The biggest scandal involving generals, however, is the revolving door wherein they go to work as consultants for mega-corporations who have military contracts. Often receiving fees of $750,000-plus per year, they lobby the underlings now in positions to which they were appointed by these same generals who served as their “mentors.” Studies have been done that reveal that munitions and equipment from tanks to fighter planes to missile systems were sold to the Pentagon in multimillion dollar contracts spearheaded by former generals notwithstanding the fact that the products were obsolete. Simply stated, taxpayer money was used to purchase redundant armaments in order to placate generals who were former bosses of those authorizing the purchases even though there was no need for them.
Up until fairly recently, these generals also received as much as $440 per hour as “advisors.” They did not disclose nor did they have to acknowledge to the Pentagon that they were in de facto conflicts of interest when they were recommending the signing of these contracts with firms that also had hired them to protect the companies’ interests. Defense Secretary Robert Gates capped the “advisors” pay at $179,000. So, add it up. Pensions of $230,000 per year or more, $750,000 consultant fees and $179,000 as “advisors” — without any disclosure of outside employment. Makes for a healthy retirement.
Defense Secretary Gates last year earned the ire of the retired generals when he required the “advisors” to disclose their business ties as a condition of continuing as consultants with the Pentagon and divisions like the Central Command.

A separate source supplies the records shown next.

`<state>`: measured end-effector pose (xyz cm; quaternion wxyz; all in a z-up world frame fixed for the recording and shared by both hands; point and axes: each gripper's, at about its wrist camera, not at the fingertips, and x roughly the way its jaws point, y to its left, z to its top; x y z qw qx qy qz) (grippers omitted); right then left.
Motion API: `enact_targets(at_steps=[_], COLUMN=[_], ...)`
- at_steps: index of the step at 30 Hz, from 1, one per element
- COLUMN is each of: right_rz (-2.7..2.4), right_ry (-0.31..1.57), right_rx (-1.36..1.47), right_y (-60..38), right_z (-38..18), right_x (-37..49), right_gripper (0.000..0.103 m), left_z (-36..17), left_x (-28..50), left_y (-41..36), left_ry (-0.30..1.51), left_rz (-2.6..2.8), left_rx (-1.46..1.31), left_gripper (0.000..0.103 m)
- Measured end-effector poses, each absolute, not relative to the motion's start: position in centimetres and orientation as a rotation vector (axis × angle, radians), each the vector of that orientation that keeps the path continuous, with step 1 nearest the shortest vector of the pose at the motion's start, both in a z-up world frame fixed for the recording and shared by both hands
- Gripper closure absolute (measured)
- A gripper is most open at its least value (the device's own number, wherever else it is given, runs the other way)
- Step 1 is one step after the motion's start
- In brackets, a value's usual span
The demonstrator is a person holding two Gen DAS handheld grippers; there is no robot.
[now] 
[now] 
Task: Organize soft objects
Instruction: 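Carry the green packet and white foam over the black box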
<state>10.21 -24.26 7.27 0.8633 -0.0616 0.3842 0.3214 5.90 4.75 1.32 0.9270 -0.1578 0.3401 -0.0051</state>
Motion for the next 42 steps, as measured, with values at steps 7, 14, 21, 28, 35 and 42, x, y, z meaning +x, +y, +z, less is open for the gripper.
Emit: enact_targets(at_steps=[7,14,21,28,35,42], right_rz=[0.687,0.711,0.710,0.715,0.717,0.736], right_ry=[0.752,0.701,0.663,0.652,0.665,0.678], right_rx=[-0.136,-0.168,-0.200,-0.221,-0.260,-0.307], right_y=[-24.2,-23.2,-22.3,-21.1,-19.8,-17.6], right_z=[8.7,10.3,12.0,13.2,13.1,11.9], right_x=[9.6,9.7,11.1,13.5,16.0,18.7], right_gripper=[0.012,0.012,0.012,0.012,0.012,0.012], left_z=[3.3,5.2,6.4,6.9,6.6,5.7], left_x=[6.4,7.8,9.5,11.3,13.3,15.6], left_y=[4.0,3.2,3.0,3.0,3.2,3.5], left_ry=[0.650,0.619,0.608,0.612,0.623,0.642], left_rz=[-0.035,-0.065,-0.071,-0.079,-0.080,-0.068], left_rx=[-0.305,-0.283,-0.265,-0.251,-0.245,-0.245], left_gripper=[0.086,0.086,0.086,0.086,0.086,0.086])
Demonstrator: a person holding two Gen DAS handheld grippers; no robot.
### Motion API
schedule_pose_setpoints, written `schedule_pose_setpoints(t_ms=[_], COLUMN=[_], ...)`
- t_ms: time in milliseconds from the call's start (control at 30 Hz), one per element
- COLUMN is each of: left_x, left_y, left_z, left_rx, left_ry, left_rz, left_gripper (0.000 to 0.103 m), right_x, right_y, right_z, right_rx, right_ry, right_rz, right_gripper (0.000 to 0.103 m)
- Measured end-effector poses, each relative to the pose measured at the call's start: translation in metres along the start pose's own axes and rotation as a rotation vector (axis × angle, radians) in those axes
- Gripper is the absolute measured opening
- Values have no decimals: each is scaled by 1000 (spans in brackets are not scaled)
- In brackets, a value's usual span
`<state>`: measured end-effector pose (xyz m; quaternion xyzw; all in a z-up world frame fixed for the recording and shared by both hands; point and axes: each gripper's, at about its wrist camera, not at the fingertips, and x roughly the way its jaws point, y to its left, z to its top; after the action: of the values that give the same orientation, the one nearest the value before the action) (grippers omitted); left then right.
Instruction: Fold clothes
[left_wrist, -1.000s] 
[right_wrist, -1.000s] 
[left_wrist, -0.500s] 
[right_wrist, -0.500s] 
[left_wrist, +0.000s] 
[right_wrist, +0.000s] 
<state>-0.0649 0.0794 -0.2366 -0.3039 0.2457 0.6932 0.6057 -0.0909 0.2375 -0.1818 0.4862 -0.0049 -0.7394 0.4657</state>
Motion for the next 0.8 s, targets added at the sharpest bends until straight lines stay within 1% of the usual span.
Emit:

USA Today identified 158 Pentagon retirees from all branches of the service who were offering advice on war plans and weapons systems. At least seven ended their advisory role rather than divulge outside income in order to avoid a conflict of interest. The article traced at least $4 billion to companies wherein the generals (and admirals) “brought home the bacon.”
Generals should never be allowed into contracting situations with contracting officers who were once their subordinates. Stopping this insidious practice is necessary to restore the integrity to the procurement process. It’s a shame that once honorable men don’t value their reputation more. Their recruitment well before they even retire raises questions about their independence and judgment while still in uniform. It also raises questions as to whom they really are serving and it doesn’t look like it’s the USA. These transgressions are far more serious that General Petraeus’ tryst.